A subducção ocorre no fundo do mar, a mais de 200 km do Cabo de São Vicente, no extremo sul de Portugal.

Duarte e seus colegas também detectaram um processo chamado “serpentinização”.

“Como as placas estão embaixo d’água, há infiltrações que penetram a rocha e enfraquecem as placas – algo semelhante ao que acontece quando os metais corroem. Esse enfraquecimento torna mais fácil a divisão da placa.”

Sem desespero

Duarte observou que o processo de subducção está ocorrendo em uma escala de até cinco milhões de anos e provavelmente continuará por talvez 10 milhões de anos.

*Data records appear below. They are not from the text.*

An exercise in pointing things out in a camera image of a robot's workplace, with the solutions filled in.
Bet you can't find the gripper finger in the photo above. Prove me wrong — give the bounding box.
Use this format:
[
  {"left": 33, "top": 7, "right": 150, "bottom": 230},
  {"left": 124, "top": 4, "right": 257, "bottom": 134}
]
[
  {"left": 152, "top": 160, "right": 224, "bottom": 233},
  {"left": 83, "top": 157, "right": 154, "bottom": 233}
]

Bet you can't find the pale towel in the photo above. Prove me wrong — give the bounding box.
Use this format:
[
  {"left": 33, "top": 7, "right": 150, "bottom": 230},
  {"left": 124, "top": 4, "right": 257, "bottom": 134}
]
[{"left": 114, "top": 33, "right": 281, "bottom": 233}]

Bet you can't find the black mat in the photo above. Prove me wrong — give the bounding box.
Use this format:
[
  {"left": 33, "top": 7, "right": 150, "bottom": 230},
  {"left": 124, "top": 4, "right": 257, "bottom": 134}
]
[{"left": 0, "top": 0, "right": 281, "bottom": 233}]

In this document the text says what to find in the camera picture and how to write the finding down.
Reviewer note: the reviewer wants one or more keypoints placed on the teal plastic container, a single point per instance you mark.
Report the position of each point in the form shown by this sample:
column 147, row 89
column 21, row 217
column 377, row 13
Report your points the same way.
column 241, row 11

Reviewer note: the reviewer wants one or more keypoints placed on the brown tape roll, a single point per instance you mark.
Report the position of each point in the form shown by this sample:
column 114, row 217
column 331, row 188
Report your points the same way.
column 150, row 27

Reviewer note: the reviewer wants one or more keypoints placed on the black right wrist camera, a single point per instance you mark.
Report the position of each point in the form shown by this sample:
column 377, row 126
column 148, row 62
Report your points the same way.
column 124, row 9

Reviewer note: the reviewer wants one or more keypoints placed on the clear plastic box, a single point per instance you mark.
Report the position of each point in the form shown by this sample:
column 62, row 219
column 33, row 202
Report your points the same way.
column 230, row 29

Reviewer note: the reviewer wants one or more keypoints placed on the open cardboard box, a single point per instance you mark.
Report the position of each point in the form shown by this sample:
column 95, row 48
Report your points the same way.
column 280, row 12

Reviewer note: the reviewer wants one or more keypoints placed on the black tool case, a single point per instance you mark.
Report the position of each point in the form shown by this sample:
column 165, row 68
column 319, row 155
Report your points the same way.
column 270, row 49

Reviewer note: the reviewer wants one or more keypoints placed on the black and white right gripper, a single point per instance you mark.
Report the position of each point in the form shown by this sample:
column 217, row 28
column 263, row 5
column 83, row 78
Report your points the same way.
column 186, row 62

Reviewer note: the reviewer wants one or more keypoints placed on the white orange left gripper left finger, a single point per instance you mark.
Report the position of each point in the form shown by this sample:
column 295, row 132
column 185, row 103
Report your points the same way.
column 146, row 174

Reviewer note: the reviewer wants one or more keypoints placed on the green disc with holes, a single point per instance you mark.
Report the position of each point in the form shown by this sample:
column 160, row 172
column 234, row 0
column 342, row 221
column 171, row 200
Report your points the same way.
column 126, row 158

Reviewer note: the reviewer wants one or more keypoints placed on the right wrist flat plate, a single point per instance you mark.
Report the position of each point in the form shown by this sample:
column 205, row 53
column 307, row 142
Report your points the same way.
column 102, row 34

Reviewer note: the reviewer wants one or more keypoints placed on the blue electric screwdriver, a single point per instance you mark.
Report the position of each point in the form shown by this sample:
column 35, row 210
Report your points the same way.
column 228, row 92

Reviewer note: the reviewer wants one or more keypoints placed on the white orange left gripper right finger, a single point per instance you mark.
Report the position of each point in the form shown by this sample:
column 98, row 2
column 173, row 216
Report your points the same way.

Para o geólogo, a descoberta da nova zona de subducção não deve ser motivo de alarme.

João Duarte aparece no palco durante apresentação de sua pesquisa falando ao microfone e ao lado de projeção de imagem
Image captionJoão Duarte: ‘Estes fenômenos ocorrem e devemos estar preparados’

Tendo encontrado esse fenômeno, agora será possível incrementar o monitoramento e posicionar melhor navios e sismógrafos para estudos no fundo do mar.

“A verdade é que já sabíamos, pelos terremotos do passado, que havia uma probabilidade de que ocorressem mais no futuro. São processos cíclicos na Terra”, diz Duarte.

“A minha mensagem é que devemos ver esta descoberta de uma forma positiva, que nos permite compreender melhor os processos que geram os terramotos. Também a ciência nos dá melhores mecanismos para nos defendermos”, acrescentou o cientista da Universidade de Lisboa.

Duarte reiterou à BBC News Mundo que os terremotos fazem parte da dinâmica do planeta, e a melhor maneira de responder a eles sempre passará pela prevenção – por exemplo “construindo casas preparadas e sabendo o que fazer em caso de um terremoto ou tsunami”.